Lively month coming up in Supreme Court

Posted by David Hardy · 10 February 2010 01:38 PM

Leading up to the argument in Chicago, set for March 2, we have:

Carr v. US, argued on February 24. Carr was a convicted sex offender who moved to another State before the Federal statute requiring registration after an interstate move was enacted. He was later arrested for not having registered after enactment of the law. Question: is this an ex post facto law, since it increases the punishment for the crime, after the commission of the crime, or is it not, since he committed the Federal offense via conduct occurring after enactment of the Federal law, by not heeding its requirement to register?
The positions staked out parallel the issues raised when the firearm possession ban for domestic violence misdemeanors is applied to such convictions as occurred before the change in law, and I suspect the ruling here will determine the status of those cases.

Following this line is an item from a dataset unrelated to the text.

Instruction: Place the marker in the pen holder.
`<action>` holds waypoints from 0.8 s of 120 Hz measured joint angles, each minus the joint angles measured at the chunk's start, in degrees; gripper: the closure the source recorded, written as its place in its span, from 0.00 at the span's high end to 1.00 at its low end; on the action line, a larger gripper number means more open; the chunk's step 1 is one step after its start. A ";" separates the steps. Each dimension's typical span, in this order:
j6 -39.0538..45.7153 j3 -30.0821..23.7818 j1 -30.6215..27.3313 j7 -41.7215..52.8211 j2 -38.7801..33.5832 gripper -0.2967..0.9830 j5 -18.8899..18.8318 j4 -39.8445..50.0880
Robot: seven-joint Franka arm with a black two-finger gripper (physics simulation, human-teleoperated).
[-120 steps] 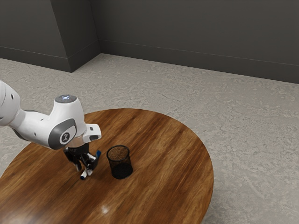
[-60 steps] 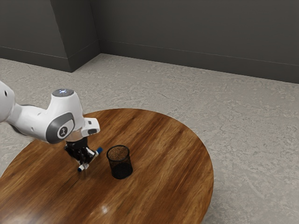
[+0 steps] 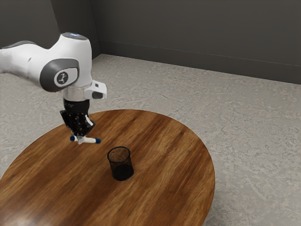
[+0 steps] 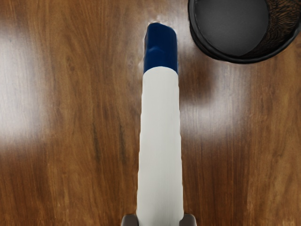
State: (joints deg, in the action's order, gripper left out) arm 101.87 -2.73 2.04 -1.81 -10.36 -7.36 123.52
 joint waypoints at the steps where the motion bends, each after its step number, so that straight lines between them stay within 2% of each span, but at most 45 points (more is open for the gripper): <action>1: -0.51 -0.15 0.00 -0.02 -0.07 0.18 0.03 0.01; 24: -8.88 -5.20 -0.16 -0.47 -2.38 0.18 0.53 0.17; 36: -11.30 -6.18 -0.16 -0.70 -1.83 0.18 0.93 -0.69; 96: -15.89 -13.85 -0.09 -1.67 2.58 0.19 1.38 -8.06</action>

Second, there is US v. O'Brien, to be argued February 23. At issue is the 30 year mandatory sentence for use of a fully automatic firearm in a crime. Issue: is the use of a full auto an element of the crime, which must be proven true beyond a reasonable doubt, or just a sentencing factor, which need only be proven true by a preponderence of the evidence?

2 Comments | Leave a comment

Gene Hoffman | February 10, 2010 2:27 PM | Reply

And then there is this other tiny case a couple of days later...

-Gene

fwb | February 11, 2010 9:40 AM | Reply

Actually the feds have NO AUTHORITY to make things criminal and to prescibe punishments outside 5 explicit areas. Read Article I Section 8 and Article II, Section 3. Note the explicit grants of power to punish and the glaring absence of punishment powers for ALL other areas. The "necessary and proper" phrase DOES NOT delegate the power. IF the N&P phrase granted any other powers, then the explicit delegation of nearly half of the powers in Section 8 was wholly unnecessary. Any reading of one clause that negates the need for the inclusion of another clause is flat out WRONG.

This is the true separation of powers. Congress and the feds have very specific powers and the States are to enforce laws make in proper concert with those powers. Every author I've read from the 18th and 19th centuries states that the Police Power was left to the States. And the Constitutional language provides the final proof.